For this exercise, restate word for word only the lines from the first line of the data to the line containing "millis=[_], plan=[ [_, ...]".

• **COLLECTED DATA**
__________
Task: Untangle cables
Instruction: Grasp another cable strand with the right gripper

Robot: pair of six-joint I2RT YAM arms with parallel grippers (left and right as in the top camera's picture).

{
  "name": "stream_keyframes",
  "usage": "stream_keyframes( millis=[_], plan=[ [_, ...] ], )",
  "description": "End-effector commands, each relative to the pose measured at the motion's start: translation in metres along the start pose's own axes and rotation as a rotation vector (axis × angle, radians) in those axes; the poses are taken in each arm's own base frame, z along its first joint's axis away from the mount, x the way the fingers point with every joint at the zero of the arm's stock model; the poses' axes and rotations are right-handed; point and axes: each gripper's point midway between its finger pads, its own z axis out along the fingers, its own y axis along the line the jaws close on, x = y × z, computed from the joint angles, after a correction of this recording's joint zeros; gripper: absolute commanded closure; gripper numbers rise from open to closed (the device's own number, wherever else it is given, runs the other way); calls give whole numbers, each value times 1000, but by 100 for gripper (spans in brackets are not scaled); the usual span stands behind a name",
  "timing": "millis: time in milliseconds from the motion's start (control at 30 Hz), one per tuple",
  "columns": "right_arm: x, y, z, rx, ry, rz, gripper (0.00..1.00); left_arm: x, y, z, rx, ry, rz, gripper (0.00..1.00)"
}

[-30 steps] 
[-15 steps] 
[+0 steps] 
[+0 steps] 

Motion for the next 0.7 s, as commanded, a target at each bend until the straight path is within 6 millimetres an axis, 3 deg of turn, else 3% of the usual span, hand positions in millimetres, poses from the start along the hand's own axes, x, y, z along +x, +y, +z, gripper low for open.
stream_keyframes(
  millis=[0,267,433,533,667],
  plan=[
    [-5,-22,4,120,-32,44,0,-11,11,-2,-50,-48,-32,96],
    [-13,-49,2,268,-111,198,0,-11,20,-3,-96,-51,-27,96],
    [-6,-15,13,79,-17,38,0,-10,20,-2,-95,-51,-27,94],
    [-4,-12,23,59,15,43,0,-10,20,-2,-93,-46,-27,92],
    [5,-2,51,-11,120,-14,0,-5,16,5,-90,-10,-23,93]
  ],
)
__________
• **ANSWER**
Task: Untangle cables
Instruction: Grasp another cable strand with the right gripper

Robot: pair of six-joint I2RT YAM arms with parallel grippers (left and right as in the top camera's picture).

{
  "name": "stream_keyframes",
  "usage": "stream_keyframes( millis=[_], plan=[ [_, ...] ], )",

This completes the response to the exercise.